Christ Church was built as a chapel of ease to the parish church of St Bartholomew. Owing to Crewkerne's increasing population at the time, the existing accommodation provided by the parish church had become insufficient. By 1842, the town had a population of over 4,000, with the parish church containing 800 sittings, of which only 108 were available to the poor. A new district church was proposed in 1842, but the scheme failed to come to fruition. A vestry meeting held in 1846 resolved to erect galleries in the parish church, but the proposal was abandoned in favour of the construction of a chapel of ease. Some of the town's residents objected to the installation of galleries in the parish church on the grounds that they would "interfere with [the] beauty" of the interior.

A vestry meeting of 1851 saw the formation of a building committee for the chapel of ease scheme. By this time, a site at South Street had been acquired and a substantial donation of £1,000 received from Mr. William Hoskins of North Perrott. Mr. Hoskins expressed his desire to provide the poor of the parish with much-needed church accommodation and requested that two-thirds of the new church's seating be free and unappropriated. He was also against the proposal to erect galleries in the parish church in the fear it would "destroy [its] architectural beauty". The remaining sum required for the new church was raised by public subscription.
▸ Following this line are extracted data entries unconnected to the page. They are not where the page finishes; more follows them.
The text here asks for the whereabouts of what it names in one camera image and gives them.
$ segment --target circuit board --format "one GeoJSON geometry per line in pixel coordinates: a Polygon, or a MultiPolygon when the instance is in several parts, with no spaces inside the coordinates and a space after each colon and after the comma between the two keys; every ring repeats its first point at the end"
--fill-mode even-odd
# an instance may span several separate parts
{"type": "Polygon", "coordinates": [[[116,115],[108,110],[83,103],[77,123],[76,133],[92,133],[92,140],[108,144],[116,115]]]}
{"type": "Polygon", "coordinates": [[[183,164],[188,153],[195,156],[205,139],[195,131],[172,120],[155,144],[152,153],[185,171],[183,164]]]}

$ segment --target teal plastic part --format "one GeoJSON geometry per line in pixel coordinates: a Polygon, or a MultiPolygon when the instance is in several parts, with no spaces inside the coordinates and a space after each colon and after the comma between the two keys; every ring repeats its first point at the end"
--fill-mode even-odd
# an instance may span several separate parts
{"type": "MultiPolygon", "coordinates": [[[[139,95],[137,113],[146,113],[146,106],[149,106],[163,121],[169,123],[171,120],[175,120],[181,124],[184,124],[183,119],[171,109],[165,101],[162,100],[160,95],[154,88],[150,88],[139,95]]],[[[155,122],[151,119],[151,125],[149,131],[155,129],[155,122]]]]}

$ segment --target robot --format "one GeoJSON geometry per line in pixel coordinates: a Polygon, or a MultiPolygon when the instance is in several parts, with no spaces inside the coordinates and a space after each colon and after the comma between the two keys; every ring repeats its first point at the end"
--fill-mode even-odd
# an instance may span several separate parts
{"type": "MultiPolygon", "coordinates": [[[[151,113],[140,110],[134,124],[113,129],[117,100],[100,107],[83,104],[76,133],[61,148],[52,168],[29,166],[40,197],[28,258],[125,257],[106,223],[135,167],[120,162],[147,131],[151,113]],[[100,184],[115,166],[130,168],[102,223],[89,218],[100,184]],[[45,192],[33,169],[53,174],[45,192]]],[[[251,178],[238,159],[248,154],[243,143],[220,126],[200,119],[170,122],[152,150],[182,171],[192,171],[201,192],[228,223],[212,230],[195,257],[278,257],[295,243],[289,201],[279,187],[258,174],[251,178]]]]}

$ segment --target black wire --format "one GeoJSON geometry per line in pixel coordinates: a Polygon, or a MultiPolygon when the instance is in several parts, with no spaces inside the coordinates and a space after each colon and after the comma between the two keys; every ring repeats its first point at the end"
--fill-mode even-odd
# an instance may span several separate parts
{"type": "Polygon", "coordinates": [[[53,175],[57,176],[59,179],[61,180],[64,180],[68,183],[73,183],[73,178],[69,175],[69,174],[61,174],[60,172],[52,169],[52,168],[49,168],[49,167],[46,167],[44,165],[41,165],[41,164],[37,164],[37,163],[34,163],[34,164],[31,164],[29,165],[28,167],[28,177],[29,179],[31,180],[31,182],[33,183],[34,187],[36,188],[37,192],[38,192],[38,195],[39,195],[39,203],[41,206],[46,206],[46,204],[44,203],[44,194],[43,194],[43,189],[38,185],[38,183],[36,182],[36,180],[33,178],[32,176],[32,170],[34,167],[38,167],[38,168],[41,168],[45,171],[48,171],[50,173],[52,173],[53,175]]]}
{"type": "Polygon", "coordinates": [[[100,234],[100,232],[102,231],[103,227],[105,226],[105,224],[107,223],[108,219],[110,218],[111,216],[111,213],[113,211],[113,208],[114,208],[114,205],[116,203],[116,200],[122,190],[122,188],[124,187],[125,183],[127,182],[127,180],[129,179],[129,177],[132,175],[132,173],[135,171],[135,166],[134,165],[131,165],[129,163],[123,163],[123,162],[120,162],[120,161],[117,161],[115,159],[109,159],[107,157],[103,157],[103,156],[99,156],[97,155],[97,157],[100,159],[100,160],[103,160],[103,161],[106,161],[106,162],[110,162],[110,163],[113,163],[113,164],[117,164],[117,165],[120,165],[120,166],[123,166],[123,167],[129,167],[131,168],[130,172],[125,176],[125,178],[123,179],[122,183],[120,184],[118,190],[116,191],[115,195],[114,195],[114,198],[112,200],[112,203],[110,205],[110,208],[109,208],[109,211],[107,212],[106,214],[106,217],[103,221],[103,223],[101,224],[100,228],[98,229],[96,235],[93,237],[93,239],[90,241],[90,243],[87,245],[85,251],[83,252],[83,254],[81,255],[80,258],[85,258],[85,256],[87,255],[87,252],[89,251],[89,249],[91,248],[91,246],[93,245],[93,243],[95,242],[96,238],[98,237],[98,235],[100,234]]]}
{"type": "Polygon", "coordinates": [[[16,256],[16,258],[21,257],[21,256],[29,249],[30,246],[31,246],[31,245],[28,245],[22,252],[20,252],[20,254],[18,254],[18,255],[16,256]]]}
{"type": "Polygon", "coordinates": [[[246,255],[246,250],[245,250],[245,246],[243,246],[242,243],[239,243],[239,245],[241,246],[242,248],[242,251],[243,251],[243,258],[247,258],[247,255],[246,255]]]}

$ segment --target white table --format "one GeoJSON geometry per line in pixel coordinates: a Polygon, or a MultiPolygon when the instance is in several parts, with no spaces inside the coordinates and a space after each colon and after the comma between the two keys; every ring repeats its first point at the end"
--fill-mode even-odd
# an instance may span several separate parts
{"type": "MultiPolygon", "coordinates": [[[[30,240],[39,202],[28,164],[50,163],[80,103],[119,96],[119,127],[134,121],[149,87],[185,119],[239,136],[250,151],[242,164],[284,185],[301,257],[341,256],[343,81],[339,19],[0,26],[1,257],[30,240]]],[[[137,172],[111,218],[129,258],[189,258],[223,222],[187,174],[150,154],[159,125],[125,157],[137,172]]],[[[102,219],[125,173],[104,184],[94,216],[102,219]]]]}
The plans for the new church were drawn up by the Crewkerne architect James Mountford Allen and Messrs John Chick of Beaminster hired as the builders. The foundation stone of the church was laid by Mr. Thomas Hoskins of Haselbury Plucknett on 31 August 1852, and the church was consecrated by the Bishop of Bath and Wells, the Right Rev. Robert Eden, on 20 September 1854. The total cost of the church, including endowments, amounted to £3,932.

The church underwent restoration and improvement work in 1878 and reopened in November that year. The vestry was enlarged in 1900 to the designs of Howard Gaye of London. A new organ, built by James Ivimey of Southampton, was dedicated at the church on 13 July 1910 by the Rural Dean, Rev. W. Farrer.

By the 1960s, Christ Church was facing dwindling congregation numbers as many parishioners favoured worshipping in St Bartholomew, except namely the elderly parishioners who had used Christ Church for years. In 1965, plans were revealed for the potential selling or leasing of the church to the Roman Catholic Church. At the time, the Catholic parish covering Chard, Crewkerne and Ilminster faced a shortage of accommodation in Crewkerne as their small wooden chapel, also on South Street, was too small to serve its congregation, particularly after recent expansion of the town. The plans did not come to fruition.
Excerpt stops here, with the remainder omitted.